EXERCISE REQUIREMENTS: Pull out every line with the word "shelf" from the entries below.

- Opening Delimiter -

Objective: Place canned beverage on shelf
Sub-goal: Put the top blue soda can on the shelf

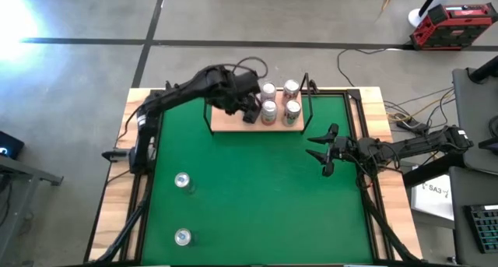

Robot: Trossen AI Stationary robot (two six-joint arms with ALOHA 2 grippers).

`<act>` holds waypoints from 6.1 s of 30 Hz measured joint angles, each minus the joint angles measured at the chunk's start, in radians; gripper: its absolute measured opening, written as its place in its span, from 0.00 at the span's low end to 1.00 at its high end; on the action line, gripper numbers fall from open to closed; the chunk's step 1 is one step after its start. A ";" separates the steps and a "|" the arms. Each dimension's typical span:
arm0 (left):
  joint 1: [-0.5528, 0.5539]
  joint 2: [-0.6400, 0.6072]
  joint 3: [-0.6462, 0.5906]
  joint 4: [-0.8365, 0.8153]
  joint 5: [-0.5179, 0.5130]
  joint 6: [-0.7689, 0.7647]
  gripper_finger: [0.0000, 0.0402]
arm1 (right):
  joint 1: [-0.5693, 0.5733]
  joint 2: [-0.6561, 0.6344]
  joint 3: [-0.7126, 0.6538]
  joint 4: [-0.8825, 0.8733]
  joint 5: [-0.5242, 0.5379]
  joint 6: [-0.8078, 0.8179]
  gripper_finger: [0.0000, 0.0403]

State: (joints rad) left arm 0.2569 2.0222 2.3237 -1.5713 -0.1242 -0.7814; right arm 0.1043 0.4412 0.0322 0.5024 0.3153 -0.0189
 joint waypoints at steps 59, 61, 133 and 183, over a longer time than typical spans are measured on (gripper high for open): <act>-0.566 -0.642 -1.208 0.249 0.182 -1.392 0.89 | 0.000 0.000 0.000 -0.004 0.000 0.000 0.48; -0.570 -0.632 -1.208 0.248 0.160 -1.404 0.88 | 0.000 0.000 0.000 -0.004 0.000 0.000 0.48; -0.587 -0.201 -0.714 0.247 -0.076 1.192 0.59 | 0.000 0.000 0.000 -0.005 0.000 0.000 0.48; -0.488 -0.121 -0.719 0.398 0.052 1.180 0.75 | 0.000 0.000 0.000 -0.005 0.000 0.000 0.48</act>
State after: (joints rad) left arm -0.2306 1.9015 1.6051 -1.1736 -0.0723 0.3989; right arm 0.1043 0.4410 0.0322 0.4976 0.3152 -0.0189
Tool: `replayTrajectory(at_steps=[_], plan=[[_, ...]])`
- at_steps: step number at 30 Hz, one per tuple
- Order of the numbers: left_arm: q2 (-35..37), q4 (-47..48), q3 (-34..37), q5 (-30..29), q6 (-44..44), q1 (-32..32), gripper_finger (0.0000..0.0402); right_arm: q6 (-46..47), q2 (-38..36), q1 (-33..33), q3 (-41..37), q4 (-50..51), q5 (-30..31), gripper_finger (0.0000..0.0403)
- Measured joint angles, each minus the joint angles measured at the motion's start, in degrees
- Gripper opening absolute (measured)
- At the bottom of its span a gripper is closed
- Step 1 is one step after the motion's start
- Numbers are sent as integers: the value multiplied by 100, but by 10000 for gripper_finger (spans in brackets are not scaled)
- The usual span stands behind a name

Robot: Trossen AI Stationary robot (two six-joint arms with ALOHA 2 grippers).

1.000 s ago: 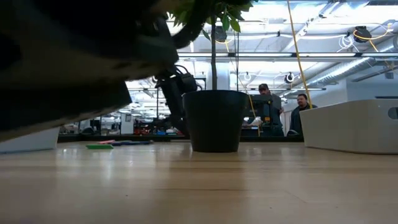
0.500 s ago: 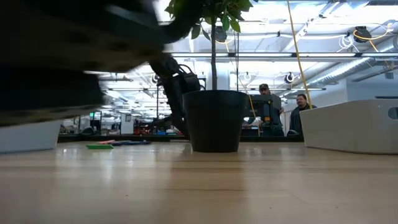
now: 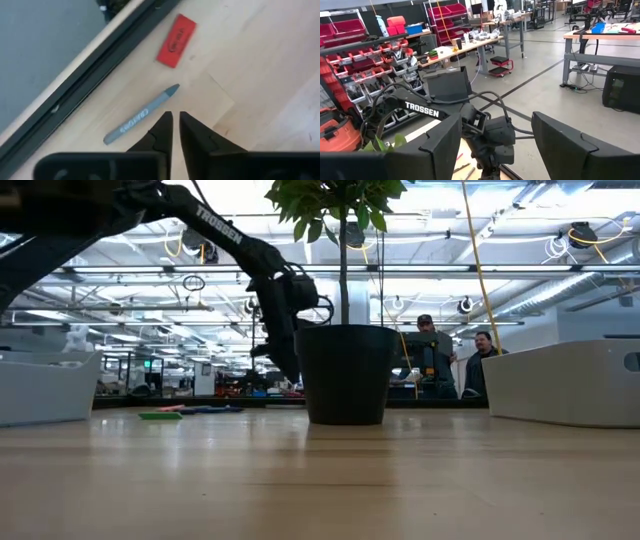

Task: Sort crayons/erasers/pens/pencils in bins
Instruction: Put the gray crayon into the bottom left gray bin

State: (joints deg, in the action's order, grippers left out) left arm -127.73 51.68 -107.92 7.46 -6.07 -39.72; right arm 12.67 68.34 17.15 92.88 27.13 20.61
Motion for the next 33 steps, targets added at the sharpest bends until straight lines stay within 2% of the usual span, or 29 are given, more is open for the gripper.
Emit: replayTrajectory(at_steps=[10, 16, 23, 33], plan=[[-233, -55, 9, 165, 1682, -188, 152, 113, -2, 2, 0, 217, -20, 233], [-364, -131, 100, 158, 2607, -210, 178, 122, -2, 2, 0, 193, -23, 233], [-310, -547, 794, -65, 3041, -210, 142, 125, -2, 2, 0, 187, -10, 233], [-319, -607, 991, -52, 2732, -201, 17, 125, -2, 2, 0, 181, 6, 233]])
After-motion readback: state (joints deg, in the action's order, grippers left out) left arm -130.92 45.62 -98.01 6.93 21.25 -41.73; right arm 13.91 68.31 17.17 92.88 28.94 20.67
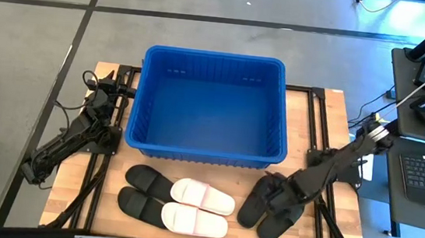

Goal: Pick and place slides into bin
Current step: Put the black slide into the blue container

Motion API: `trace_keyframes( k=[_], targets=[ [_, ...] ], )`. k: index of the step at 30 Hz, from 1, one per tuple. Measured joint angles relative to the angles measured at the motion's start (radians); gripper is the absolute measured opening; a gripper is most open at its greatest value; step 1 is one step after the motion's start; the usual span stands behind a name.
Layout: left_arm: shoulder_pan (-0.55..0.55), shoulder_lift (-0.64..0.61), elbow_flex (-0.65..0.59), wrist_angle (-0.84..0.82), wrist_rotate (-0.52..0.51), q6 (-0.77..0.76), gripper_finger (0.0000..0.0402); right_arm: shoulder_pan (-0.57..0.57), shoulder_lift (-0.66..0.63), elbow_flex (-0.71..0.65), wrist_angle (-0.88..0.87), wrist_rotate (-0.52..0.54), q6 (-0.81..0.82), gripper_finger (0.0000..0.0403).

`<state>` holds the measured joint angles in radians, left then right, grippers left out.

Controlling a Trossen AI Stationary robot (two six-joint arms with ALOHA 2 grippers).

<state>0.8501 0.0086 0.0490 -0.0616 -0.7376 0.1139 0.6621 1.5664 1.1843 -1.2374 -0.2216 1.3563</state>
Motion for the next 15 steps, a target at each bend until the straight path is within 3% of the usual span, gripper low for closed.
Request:
trace_keyframes(
  k=[15],
  targets=[
    [0.0, 0.0, 0.0, 0.0, 0.0, 0.0, 0.0176, 0.037, 0.239, 0.002, 0.054, -0.047, 0.054, 0.0254]
  ],
)
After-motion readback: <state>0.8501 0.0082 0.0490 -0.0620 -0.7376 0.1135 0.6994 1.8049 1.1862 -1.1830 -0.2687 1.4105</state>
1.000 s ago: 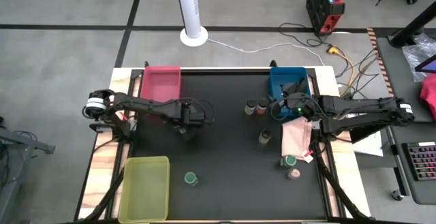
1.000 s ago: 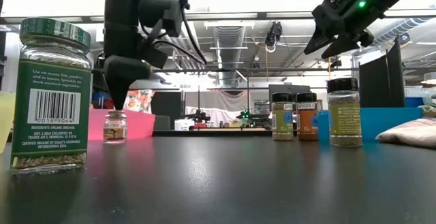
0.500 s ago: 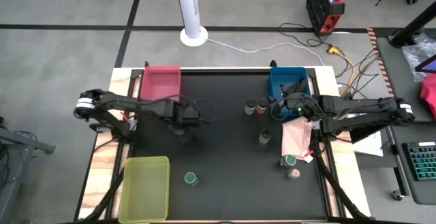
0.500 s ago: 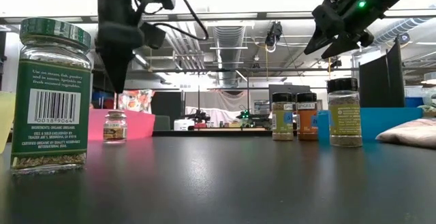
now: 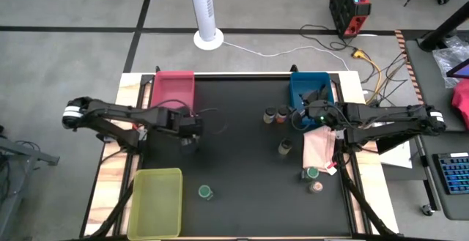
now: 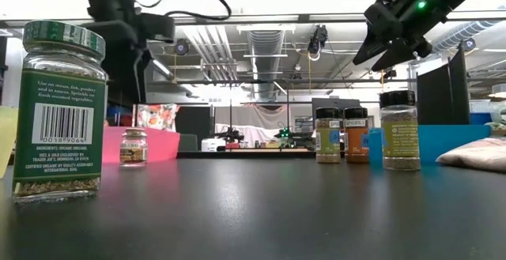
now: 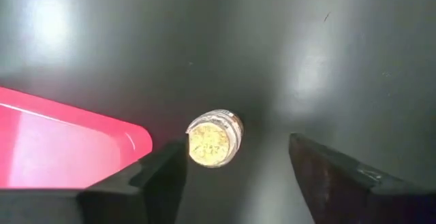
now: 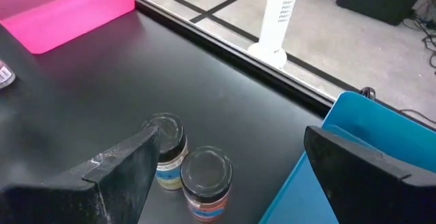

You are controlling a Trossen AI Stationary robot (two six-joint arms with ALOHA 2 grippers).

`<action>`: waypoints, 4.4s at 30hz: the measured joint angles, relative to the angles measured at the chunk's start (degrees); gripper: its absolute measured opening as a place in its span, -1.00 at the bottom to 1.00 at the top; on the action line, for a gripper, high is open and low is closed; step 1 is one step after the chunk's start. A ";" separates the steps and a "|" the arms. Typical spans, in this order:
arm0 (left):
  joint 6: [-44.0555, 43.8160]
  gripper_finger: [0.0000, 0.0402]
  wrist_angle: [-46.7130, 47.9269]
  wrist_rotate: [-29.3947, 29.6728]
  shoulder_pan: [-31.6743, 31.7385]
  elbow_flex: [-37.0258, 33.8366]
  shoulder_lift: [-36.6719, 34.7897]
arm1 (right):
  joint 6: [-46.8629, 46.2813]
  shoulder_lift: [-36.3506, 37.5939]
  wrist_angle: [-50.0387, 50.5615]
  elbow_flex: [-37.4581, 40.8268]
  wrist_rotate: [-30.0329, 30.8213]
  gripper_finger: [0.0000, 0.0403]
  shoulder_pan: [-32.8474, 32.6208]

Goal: Sort spices by type
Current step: Put the top brown seasoning into the pink bin

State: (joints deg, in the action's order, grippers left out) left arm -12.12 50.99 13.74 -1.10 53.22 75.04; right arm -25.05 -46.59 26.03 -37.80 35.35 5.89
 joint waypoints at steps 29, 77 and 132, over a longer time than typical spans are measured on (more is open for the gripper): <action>0.71 0.28 -15.20 5.31 0.09 -13.25 -1.31 | -0.02 -0.02 0.63 0.61 0.09 0.76 0.00; 2.01 -0.30 1.32 9.18 -2.22 4.97 1.29 | -0.45 -0.02 0.77 0.96 0.04 0.76 0.02; -2.92 -0.30 -11.22 16.83 48.11 0.21 6.82 | -0.47 -0.02 0.71 1.73 0.16 0.76 0.02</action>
State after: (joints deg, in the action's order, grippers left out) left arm -15.04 39.77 30.57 47.00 53.43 81.86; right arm -25.52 -46.61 26.74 -36.07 35.51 5.91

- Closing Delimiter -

THE COMPLETED TASK:
Objective: Place canned beverage on shelf
Sub-goal: Put the top blue soda can on the shelf

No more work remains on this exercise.